Chris,i dont at the moment,but i will take a look in the manual tomorrow.

Les


----------



## lifestyle (Apr 27, 2008)

Chris.
The details of what you are looking for are the same fuse as 
" Dashboard control unit relay + battery )
Fuse number 38 - 10 amp fuse .

Just had a walk to the local commercial Fiat garage who gave me this information "not far to walk when the sun is shinning " 


Les


----------



## rayc (Jun 3, 2008)

lifestyle said:


> Chris.
> The details of what you are looking for are the same fuse as
> " Dashboard control unit relay + battery )
> Fuse number 38 - 10 amp fuse .
> ...


Les, this is what is so frustrating about the Fiat handbook. If F38 protects the interior lamps why not say so. There are 5 or 6 pages detailing fuses so its not as if space is in short supply.
When you go to your local garage again can you find out where the radio rear speaker pick up points are terminated in the cab to be picked up by the MH convertor. I wonder if it is behind the trim below the drivers seat belt lower mount but havn't yet removed it to find out. Ray


----------



## bungy69 (Jan 27, 2010)

Hi RayC

I can answer that one - found them this weekend doing some other bits and bobs

Ive got a Welcome 85 so im making a big assumption that the front layout is pretty similar  

My cables were in the locker to the right of the TV cabinet (as you look at it), the one which has a 12v socket in it, if you take the panel in the locker out, 4 smallish screws the wires will be dangling loose behind it


----------



## lifestyle (Apr 27, 2008)

bungy69 said:


> Hi RayC
> 
> I can answer that one - found them this weekend doing some other bits and bobs
> 
> ...


Now ,what am i going to do for the rest of the day. :lol: :lol: :lol: :lol: :lol:

Les


----------



## rayc (Jun 3, 2008)

bungy69 said:


> Hi RayC
> 
> I can answer that one - found them this weekend doing some other bits and bobs
> 
> ...


Sorry I didn't explain it clearly. The speakers and wiring are installed in my MH in the habitation area working of the cab radio rear speaker ports.
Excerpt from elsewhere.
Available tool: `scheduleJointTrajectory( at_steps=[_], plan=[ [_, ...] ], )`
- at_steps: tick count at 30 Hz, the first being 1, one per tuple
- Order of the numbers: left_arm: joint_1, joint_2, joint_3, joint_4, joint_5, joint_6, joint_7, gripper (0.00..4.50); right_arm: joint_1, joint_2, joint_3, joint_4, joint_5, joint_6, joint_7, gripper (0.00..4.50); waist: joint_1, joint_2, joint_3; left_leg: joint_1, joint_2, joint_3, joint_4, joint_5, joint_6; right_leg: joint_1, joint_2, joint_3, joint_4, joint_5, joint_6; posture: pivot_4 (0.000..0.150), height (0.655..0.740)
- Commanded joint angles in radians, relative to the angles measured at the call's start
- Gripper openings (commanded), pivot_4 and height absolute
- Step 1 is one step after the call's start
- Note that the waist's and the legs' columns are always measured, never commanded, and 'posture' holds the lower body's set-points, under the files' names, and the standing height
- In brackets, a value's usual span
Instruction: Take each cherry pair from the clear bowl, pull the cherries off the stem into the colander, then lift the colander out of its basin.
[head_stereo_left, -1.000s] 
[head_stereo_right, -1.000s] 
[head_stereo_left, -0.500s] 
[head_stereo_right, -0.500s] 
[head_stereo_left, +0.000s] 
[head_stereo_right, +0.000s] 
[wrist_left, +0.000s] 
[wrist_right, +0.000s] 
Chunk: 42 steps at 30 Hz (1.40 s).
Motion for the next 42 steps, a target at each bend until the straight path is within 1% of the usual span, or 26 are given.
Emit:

When the chassis is supplied to the converter the cab is prewired and the rear [habitation area] speaker pick up points are left somewhere in the cab to be connected up by the converter using their own wires and speakers. I have looked on the Fiat website and found a photo which shows a connection box in the door pillar area below the lower bolt of the drivers seat belt. I think they may pick up here.
I have a problem that one of the speakers is not working and I am trying to trace it back to the radio but the disconnection is somewhere in between.
http://www.fiatcamper.com/chassis.php?lang=en


----------